Some people who knew some people who knew he played the drums invited him to judge a drumming contest.
But while standing there in the middle of the Guitar Center on Hillsborough Avenue preparing to judge other up-and-coming drummers, Richardson, hesitant at first, entered the contest instead.
"My brother's the one who told me I should compete," Richardson said. "I didn't want to ... It's an art, not a competition," he said about drumming.
Still, he won. And after four months of contests involving 3,000 competitors around the country, Richardson is headed to Los Angeles for the Guitar Center's 2005 Drum Off Grand Finals. Now in its 17th year, the contest is being billed as "the world's largest and most prestigious drumming competition."
Although he's not the competitive type, the drummer known locally as "Third" wants to rank first at the battle.
Third, a nickname that comes from his place among four children in a blended family, will share the stage with renowned professional drummers such as Travis Barker of punk band Blink 182 and No Doubt's Adrian Young at the Wiltern LG Theatre.

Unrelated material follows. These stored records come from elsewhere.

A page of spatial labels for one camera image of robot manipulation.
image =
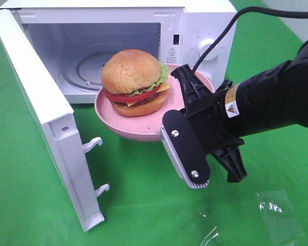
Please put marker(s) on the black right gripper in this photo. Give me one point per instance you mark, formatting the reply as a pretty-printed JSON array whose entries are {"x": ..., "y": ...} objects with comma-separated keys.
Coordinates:
[{"x": 210, "y": 116}]

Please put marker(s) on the pink round plate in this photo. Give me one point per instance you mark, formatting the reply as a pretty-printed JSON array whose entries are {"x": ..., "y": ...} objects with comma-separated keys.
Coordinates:
[{"x": 139, "y": 128}]

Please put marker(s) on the burger with lettuce and tomato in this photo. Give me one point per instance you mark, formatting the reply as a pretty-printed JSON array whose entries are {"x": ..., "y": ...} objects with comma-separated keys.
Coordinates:
[{"x": 135, "y": 82}]

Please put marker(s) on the white microwave door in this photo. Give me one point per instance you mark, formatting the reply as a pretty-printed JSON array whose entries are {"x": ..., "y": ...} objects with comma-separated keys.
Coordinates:
[{"x": 54, "y": 117}]

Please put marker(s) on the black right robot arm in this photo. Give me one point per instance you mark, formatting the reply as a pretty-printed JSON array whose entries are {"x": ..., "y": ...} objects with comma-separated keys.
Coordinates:
[{"x": 274, "y": 98}]

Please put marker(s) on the clear tape patch centre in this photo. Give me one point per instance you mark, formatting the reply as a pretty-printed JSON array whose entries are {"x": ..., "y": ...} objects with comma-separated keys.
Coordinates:
[{"x": 208, "y": 230}]

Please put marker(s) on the clear tape patch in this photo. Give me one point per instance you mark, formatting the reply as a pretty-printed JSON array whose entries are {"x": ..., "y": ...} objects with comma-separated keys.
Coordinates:
[
  {"x": 279, "y": 218},
  {"x": 208, "y": 230}
]

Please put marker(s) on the clear tape patch right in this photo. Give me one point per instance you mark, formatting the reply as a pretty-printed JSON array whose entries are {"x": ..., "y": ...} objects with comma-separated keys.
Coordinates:
[{"x": 279, "y": 218}]

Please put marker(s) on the glass microwave turntable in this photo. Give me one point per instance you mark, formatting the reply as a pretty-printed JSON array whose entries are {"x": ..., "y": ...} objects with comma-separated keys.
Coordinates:
[{"x": 82, "y": 65}]

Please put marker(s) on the white microwave oven body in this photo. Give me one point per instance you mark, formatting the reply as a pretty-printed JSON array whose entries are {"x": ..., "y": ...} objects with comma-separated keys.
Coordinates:
[{"x": 174, "y": 32}]

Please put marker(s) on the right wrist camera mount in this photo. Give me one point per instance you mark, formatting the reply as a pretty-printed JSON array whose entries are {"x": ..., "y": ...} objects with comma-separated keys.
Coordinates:
[{"x": 184, "y": 150}]

Prizes include a 2006 Scion xB and a custom-made drum set, and with more than 1,300 people expected at the event, "the exposure is going to be great, you know what I mean?"
Third may have entered the competition by chance, but becoming a top-ranked drummer was no accident.
At the age of 3, he chose pots and pans as his drums and lampshades as his cymbals.
In grade school he began accompanying Sunday services at Ambassadors of Christ Temple in Tampa, his grandmother's church.
As a high school sophomore he led the drum line of seniors at Hillsborough High School. Before he graduated in 1999 he was "that kid playing Ybor (clubs) at night and trying to wake up for English IV the next day," he said.
But the "breaking point" came at age 20, when he joined a local band called the Mike MacArthur Group. "That's when I realized I was going to take this seriously," said Third.
Church. Clubs. School bands. Local bands.
He has played them all.
The Drum Off is his first contest, but the noncompetitor is just as dedicated to it as he is to his other drumming adventures. He drummed at the semifinals while sick with strep throat.
"I had the chills and the sweats. I couldn't swallow, but I performed anyway," he said.
Third, who is moving from north Tampa to Clearwater, likes to keep his word. So if he says he's going to perform, he wants to be sure to be there. Whether it's illness, a hectic schedule or just plain old stress, "all the frustration goes away when you're on stage," he said.
"When you're the only drummer and everyone in the audience is going to be nodding their head to this kick, snare and high hat, that's like, "Yeah!' "
The spry 24-year-old is nonstop energy. His limber wrists and agile fingers can twirl, spin and vibrate drum sticks at unbelievable speeds. Sometimes Third even uses his cymbal's stand as an impromptu piece of percussion.
His cymbals have names like "Oriental trash splash" and "remix jungle hat." His drum set is a sparkling, shimmery silver. His other set is "sun yellow."
They embody his passion for music, from gospel and jazz to progressive rock, punk and funk.
After the drumoff, Third is readying to tour nationally with local saxophonist Eric Darius. And by March, Third hopes to put out his own CD, titled Vestibule Conversations, a "jazzy, funky, churchy" creation partly inspired by family jam sessions after church. His mother and two sisters sing, and his father and brother play the keyboard. He's the youngest.
The CD project is just one of his many goals. He wants to be signed to a label as a drummer, have his own production company and his own band that tours, and go to Bethune-Cookman College.
Exactly when is he planning to accomplish all of this?
While his goals may be "hard to put in a nutshell" he, in a nutshell, is trying to be the best "Third" he can be, staying positive and having fun.
"I don't want anybody else's position," he said. "I just want mine. I'm not about tearing someone else down to get up."